A new documentary insists birth can be believe it or not pleasurable.

By Madeline Holler |

One thing you should know about the movie Orgasmic Birth is that only one woman actually climaxes on-screen. (Oh, but it’s a doozy – her eyes cross and everything!) You should also know the film is not a how-to guide. Instead, Orgasmic Birth shows some of the little-talked-about possibilities in labor and birth: that women can enjoy it, that it’s neither arrogant nor absurd to come away with a story of pleasure rather than survival. Sure, birth is painful. But it can also be ecstatic, joyful, and, yes, physiologically orgasmic.

Still, reaction to previews that have made their way around the Internet range from uncomfortable laughter (guilty!) to total disbelief to, surprisingly, rage. Isn’t a healthy baby enough? people ask. I abstained from sushi for nine months, did countless Kegel reps, and shelled out big bucks for a hypno-birthing DVD . . . and now I’m expected to do this? (Well, no, not exactly.) Babble talked to three of the women who gave birth in the film about their surprisingly pleasurable experience. – Madeline Holler

Piper, 28, Georgia

What do you think of the title Orgasmic Birth?

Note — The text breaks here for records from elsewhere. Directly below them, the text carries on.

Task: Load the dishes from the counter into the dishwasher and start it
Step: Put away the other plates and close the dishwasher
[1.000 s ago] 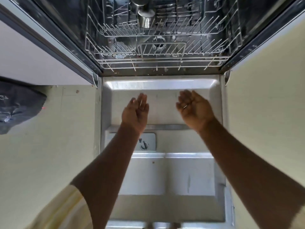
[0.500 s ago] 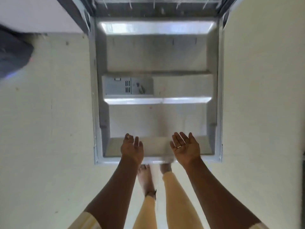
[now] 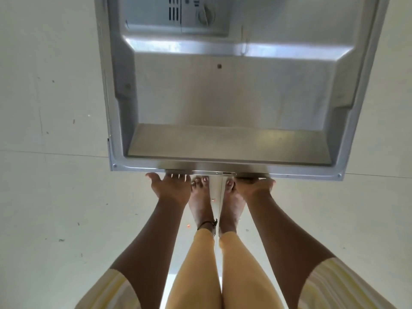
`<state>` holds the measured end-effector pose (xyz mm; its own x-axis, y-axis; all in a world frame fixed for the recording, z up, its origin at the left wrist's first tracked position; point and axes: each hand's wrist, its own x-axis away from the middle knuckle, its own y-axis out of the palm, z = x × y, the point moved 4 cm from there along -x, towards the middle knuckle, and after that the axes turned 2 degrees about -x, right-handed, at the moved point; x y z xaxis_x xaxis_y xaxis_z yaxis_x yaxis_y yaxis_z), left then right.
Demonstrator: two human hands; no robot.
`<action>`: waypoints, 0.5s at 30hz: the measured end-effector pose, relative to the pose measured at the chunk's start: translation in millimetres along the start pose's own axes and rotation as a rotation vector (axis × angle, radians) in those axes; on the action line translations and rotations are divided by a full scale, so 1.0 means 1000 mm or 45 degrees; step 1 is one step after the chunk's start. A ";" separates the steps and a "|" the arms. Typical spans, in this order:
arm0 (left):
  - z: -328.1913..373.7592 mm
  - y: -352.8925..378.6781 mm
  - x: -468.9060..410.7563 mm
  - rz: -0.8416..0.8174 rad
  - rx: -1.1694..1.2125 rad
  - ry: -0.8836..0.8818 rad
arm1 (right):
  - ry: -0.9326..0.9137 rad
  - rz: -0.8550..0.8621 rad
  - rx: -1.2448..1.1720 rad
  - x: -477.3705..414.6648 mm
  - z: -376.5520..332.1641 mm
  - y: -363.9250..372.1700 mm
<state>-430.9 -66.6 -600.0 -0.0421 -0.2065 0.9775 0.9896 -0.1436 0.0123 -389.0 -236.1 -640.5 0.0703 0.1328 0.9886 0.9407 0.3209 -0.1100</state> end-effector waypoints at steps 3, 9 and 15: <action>0.001 -0.005 -0.027 -0.035 0.174 -0.077 | -0.030 -0.021 -0.029 -0.009 0.003 -0.002; 0.014 -0.015 0.007 -0.046 0.356 -0.060 | -0.022 -0.056 -0.043 0.037 -0.004 -0.007; 0.032 0.001 0.132 0.038 0.316 0.027 | -0.024 -0.100 -0.028 0.168 -0.015 -0.013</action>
<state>-431.5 -62.7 -463.9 -0.0127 -0.2275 0.9737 0.9939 0.1042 0.0373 -384.4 -231.7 -471.4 -0.0096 0.1256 0.9920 0.9502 0.3100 -0.0300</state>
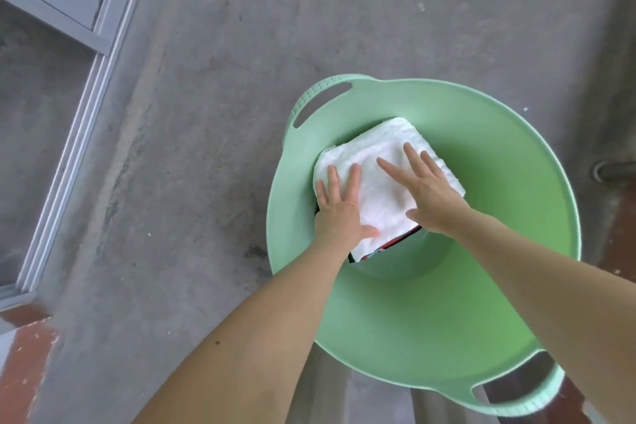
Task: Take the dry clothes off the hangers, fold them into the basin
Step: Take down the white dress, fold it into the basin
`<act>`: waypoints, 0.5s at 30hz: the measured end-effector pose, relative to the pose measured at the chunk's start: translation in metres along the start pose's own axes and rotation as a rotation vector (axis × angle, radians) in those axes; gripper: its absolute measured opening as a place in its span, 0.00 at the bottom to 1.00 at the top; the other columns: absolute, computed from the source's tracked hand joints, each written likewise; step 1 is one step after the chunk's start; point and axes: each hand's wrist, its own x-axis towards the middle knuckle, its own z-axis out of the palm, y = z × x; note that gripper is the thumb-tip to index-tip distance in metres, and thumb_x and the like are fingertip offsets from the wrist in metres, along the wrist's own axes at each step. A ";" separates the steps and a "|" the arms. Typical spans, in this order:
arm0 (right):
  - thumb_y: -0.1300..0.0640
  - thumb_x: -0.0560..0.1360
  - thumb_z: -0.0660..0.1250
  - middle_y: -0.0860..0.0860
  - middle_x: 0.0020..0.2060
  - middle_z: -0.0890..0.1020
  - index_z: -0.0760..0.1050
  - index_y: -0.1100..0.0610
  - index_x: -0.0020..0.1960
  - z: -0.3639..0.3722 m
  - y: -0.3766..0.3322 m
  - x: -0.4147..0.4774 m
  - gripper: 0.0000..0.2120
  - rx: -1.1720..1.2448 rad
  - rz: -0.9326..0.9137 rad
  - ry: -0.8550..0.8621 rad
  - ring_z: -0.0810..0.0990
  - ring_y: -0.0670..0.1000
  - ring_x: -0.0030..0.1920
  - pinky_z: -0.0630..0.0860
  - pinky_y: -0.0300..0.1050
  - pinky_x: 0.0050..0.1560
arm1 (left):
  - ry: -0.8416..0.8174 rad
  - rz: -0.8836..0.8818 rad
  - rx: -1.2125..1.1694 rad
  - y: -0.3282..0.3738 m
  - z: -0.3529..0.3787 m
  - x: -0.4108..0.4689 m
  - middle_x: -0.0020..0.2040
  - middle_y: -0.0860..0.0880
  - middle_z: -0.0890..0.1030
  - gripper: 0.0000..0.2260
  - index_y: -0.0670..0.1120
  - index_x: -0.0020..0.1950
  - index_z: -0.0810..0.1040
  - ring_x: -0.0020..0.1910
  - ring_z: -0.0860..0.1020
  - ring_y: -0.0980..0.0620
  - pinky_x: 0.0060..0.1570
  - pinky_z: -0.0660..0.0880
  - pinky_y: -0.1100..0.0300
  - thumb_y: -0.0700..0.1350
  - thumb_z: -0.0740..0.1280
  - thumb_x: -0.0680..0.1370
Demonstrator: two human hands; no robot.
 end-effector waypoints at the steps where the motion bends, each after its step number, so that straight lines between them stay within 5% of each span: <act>1: 0.70 0.72 0.64 0.47 0.77 0.39 0.43 0.34 0.74 -0.004 -0.003 -0.007 0.47 0.019 0.003 0.017 0.42 0.55 0.77 0.67 0.50 0.65 | -0.006 -0.015 -0.035 0.003 -0.009 -0.008 0.77 0.44 0.33 0.54 0.53 0.77 0.34 0.75 0.35 0.38 0.75 0.49 0.46 0.58 0.74 0.68; 4: 0.68 0.72 0.65 0.51 0.78 0.49 0.50 0.39 0.76 -0.020 -0.016 -0.028 0.43 0.106 0.049 0.106 0.53 0.58 0.76 0.62 0.50 0.69 | 0.021 -0.052 -0.087 0.008 -0.040 -0.032 0.77 0.44 0.35 0.49 0.51 0.77 0.36 0.77 0.39 0.40 0.75 0.47 0.48 0.55 0.71 0.73; 9: 0.63 0.76 0.64 0.51 0.66 0.73 0.69 0.47 0.70 -0.061 -0.045 -0.062 0.25 0.346 0.124 0.072 0.77 0.50 0.57 0.73 0.43 0.58 | 0.041 -0.099 -0.097 0.007 -0.083 -0.067 0.78 0.46 0.43 0.34 0.49 0.78 0.48 0.76 0.50 0.40 0.70 0.60 0.49 0.50 0.65 0.79; 15: 0.61 0.76 0.64 0.49 0.58 0.79 0.72 0.48 0.66 -0.113 -0.100 -0.098 0.19 0.424 0.142 0.117 0.77 0.48 0.49 0.74 0.41 0.49 | -0.022 -0.020 -0.119 0.020 -0.148 -0.110 0.66 0.45 0.72 0.16 0.45 0.68 0.70 0.61 0.73 0.45 0.57 0.72 0.53 0.46 0.61 0.80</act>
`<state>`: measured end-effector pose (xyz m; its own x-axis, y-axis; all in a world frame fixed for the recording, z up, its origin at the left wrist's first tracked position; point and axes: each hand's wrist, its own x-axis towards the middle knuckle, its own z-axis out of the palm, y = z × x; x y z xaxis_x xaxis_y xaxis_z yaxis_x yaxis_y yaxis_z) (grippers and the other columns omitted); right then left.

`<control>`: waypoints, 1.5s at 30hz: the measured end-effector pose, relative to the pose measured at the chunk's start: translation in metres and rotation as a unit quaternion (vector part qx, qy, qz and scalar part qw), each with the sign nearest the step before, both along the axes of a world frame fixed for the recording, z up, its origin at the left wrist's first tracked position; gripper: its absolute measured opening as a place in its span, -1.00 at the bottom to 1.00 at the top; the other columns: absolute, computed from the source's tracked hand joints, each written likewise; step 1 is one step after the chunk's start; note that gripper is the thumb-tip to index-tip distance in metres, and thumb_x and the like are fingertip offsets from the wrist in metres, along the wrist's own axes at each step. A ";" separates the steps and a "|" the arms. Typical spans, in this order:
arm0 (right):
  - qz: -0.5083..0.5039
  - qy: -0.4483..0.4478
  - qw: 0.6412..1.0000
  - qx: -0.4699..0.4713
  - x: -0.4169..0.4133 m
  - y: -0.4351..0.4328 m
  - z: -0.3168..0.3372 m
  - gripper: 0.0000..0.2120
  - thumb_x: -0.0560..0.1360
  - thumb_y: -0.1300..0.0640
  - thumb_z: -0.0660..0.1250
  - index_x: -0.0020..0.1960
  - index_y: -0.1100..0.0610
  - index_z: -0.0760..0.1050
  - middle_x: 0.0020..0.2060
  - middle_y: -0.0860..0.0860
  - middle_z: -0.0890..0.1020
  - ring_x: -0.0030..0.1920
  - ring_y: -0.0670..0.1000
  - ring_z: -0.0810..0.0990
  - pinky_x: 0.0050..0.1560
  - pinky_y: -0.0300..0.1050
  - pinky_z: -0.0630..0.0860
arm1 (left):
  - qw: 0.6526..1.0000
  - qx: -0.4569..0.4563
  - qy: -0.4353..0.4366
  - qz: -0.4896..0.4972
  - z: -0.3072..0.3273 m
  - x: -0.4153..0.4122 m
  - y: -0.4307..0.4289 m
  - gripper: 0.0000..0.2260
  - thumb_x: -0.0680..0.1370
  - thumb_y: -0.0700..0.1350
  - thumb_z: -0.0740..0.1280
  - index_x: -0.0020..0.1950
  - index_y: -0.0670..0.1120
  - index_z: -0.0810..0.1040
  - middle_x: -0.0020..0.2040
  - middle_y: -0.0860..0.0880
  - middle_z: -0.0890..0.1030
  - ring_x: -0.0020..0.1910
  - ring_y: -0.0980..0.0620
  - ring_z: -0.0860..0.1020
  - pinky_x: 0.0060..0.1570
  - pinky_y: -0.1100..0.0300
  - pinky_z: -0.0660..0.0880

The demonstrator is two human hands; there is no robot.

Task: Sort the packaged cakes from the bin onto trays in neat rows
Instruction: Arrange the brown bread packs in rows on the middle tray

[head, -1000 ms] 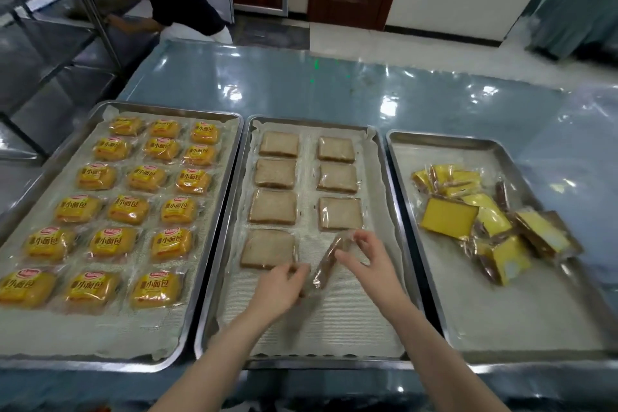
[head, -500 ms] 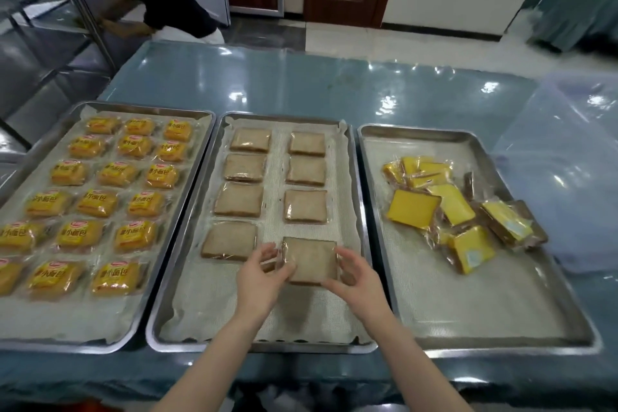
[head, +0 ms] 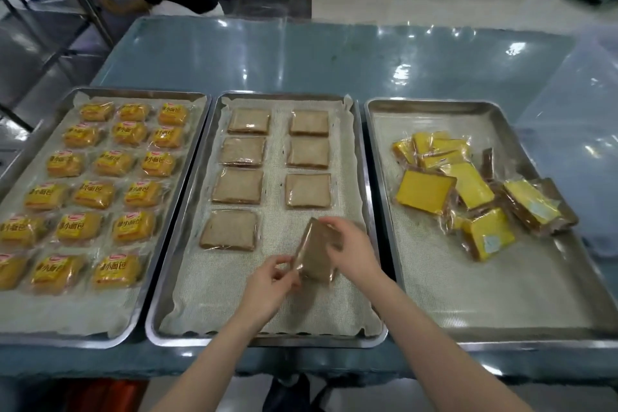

I think it’s a great title. It’s attention-getting, which was definitely the purpose. Birth in general is an experience full of heightened sensitivities and emotions and sensations. And when it’s a positive experience it really can be orgasmic in that it’s really satisfying – the culmination of a high-impact physical experience. When you take it literally from the bio-chemical process, the birth experience very closely mirrors orgasm. But I also like the term ecstatic birth – it refers more to the spiritual and mental aspect.

Your first birth, the one in the film, was in a hospital. Was that an orgasmic birth?

Well, it was certainly an ecstatic experience the first time around, but having other people there was distracting, I guess.

Right, your father was in the room, your mom . . .

My cousin . . . my partner . . .

Well, how was that for you? So many people present?

We wanted to invite even more people to our son’s birth to be honest. But some people responded, “No way! Why would you want to have us at your birth?” Anyway, we had a great time, I wasn’t really aware of their presence, except for their support, and that was great for me.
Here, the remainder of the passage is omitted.